### WORK INSTRUCTIONS
Which lines below include the string "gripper"? Please show each one.

:: DATASET EXCERPT

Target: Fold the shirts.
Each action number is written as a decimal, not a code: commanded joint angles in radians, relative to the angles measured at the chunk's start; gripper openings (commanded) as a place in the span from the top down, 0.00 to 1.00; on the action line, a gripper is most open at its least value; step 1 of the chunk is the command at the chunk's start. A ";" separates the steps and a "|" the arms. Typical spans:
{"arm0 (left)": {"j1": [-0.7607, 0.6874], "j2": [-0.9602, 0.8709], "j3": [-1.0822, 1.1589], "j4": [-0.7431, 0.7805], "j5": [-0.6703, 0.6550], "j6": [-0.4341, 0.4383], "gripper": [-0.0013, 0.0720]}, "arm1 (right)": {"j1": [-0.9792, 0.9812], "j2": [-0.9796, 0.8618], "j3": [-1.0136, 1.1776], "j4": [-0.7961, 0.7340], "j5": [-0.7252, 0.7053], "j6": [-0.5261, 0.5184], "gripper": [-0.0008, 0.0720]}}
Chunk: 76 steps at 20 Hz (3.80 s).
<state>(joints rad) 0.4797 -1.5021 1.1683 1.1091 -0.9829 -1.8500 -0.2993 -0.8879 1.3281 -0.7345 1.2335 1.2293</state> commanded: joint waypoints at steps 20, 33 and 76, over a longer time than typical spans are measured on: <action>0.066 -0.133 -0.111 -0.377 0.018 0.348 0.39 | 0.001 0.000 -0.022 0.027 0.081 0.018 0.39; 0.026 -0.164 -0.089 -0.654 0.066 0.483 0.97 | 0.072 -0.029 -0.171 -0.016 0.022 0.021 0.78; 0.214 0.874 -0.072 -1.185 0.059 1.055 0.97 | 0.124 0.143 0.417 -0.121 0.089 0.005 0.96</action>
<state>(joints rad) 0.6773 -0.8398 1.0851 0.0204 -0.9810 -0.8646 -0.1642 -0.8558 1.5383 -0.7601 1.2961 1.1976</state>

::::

### WRITTEN RESPONSE
Each action number is written as a decimal, not a code: commanded joint angles in radians, relative to the angles measured at the chunk's start; gripper openings (commanded) as a place in the span from the top down, 0.00 to 1.00; on the action line, a gripper is most open at its least value; step 1 of the chunk is the command at the chunk's start. A ";" separates the steps and a "|" the arms. Typical spans:
{"arm0 (left)": {"j1": [-0.7607, 0.6874], "j2": [-0.9602, 0.8709], "j3": [-1.0822, 1.1589], "j4": [-0.7431, 0.7805], "j5": [-0.6703, 0.6550], "j6": [-0.4341, 0.4383], "gripper": [-0.0013, 0.0720]}, "arm1 (right)": {"j1": [-0.9792, 0.9812], "j2": [-0.9796, 0.8618], "j3": [-1.0136, 1.1776], "j4": [-0.7961, 0.7340], "j5": [-0.7252, 0.7053], "j6": [-0.5261, 0.5184], "gripper": [-0.0008, 0.0720]}}

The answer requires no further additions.